Wrin's letter filters its way through various security procedures, shepherded by a note from her paladin friend that says he's reasonably sure she's legit, and eventually it turns into orders. 

No one is going to tell Samora, a teenage first-circle cleric newly graduated from seminary, that there might be Prophecy Shit. The institutional response policy says that you don't do that because usually if you tell a baby adventurer that they got Prophecied About, either they get really cocky and die instantly or they get one million anxiety and die instantly, neither of which is a desirable outcome.

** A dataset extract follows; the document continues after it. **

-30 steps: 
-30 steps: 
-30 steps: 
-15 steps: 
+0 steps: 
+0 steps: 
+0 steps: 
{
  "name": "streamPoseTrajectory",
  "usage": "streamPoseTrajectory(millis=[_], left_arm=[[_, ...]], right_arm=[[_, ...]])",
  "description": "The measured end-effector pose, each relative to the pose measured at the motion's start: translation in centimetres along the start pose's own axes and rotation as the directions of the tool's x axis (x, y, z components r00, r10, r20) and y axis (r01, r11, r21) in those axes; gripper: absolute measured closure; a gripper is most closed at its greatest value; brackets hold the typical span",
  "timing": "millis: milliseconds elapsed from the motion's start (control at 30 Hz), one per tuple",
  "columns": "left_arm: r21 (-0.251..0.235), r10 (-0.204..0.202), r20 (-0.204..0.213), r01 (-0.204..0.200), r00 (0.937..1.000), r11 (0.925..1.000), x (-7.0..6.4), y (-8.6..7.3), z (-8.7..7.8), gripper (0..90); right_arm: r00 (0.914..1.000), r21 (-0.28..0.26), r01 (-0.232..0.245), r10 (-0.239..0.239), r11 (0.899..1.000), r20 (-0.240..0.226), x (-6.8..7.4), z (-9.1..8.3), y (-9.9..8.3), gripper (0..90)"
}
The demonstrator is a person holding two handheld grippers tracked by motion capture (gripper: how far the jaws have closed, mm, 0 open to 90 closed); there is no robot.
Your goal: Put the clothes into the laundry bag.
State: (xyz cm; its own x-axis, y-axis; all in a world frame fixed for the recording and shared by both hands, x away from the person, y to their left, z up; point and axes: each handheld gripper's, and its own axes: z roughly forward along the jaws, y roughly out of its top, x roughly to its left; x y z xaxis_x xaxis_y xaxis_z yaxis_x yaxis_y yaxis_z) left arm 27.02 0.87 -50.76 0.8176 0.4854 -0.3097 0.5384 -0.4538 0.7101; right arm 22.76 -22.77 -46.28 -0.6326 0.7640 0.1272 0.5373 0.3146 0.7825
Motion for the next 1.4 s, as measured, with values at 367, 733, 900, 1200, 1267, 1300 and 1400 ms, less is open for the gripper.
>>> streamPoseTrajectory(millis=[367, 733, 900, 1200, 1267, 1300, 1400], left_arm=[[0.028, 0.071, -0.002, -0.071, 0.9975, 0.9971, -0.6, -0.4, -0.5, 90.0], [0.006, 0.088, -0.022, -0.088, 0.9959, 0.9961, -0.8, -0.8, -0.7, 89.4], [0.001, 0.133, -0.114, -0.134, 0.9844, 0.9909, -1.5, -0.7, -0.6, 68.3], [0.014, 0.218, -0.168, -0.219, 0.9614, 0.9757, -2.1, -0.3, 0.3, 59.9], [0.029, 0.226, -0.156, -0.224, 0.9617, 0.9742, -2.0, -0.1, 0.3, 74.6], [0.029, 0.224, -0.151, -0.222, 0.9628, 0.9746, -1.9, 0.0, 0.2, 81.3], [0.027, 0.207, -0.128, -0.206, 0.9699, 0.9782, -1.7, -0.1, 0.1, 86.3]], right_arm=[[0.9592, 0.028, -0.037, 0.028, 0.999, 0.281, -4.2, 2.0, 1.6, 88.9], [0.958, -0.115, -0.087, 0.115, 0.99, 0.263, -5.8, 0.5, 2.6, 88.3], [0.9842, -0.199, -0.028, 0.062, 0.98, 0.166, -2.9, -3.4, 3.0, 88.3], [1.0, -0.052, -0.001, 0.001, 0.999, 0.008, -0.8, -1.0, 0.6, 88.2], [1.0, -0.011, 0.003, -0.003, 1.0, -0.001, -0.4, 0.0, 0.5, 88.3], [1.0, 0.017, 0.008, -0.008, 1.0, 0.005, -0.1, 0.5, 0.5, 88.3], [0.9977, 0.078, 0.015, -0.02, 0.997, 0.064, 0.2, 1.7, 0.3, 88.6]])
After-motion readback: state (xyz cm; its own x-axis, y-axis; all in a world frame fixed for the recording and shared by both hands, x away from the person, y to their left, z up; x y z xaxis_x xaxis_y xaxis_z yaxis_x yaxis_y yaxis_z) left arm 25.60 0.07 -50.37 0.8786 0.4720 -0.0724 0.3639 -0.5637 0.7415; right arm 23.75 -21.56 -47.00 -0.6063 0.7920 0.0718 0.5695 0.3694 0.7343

They're just going to tell her that she's been assigned Adventurer by Triage Resource Allocation. Which, to be clear, does happen all the time for perfectly normal reasons! Lastwall does care about things other than Tar-Baphon containment and the Worldwound, and there are a lot of problems on the continent. Many problems have a hazard rating of "well, it's not the literal end of the world if this problem doesn't get solved and we don't have the slack to assign someone who will definitely manage it, but it would produce sapient flourishing if it were fixed", and that is where you send people you think will do well as independent adventurers (i.e., either too temperamentally Chaotic to do well in the army but competent to do Good elsewhere, or, as in Samora's case, sufficiently Wise that they're competent to make reliably Lawful Good decisions without a CO in shouting distance), since trying to fix things you aren't strong enough to definitely handle and might die of is a great way to get more circles and Lastwall could always, desperately, continuously, use more people with more circles. 

Samora is advised that: 

1) Since being an independent adventurer is not formally part of a military or civil service command structure, they are, legally speaking, giving her advice for what to do. Almost nobody takes this assignment straight out of seminary/war college/wizard academy and goes and does some random other thing on purpose, obviously, because this is Lastwall, but if she gets, like, sidetracked by an emergency on her way there or something, that's fine, that's a normal thing that happens to adventurers, don't panic about failing to meet your legal obligations that you do not in fact have, etc. 

2) She's welcome to join the military on purpose later, obviously, she's not banned from doing that or anything, but the considered recommendation of the resources allocation people is that she come back in, oh, say, five years, by which time if she's still alive she'll probably have hit third or maybe even fourth circle, faster than she'd get them at the worldwound on average. 

3) That said, and again this is not an order (it is really important to them that the people of Lastwall in general understand that instructions from military command are only orders if you are actually in the army because otherwise the concept of a civilian is a fiction and that's bad), they would appreciate if she'd grab the outgoing Vigil-Absalom snail mail, hop a caravan south, and meet up with the astrologer in Otari (they'll show her where it is on this nice map of the Isle of Kortos). Apparently Sivinxi has some kind of Cursed Lighthouse Situation and some other baby adventurers who are in need of a cleric? Good luck, godspeed, here's how to address mail through the church in Absalom if you need to write for advice in future, try not to die.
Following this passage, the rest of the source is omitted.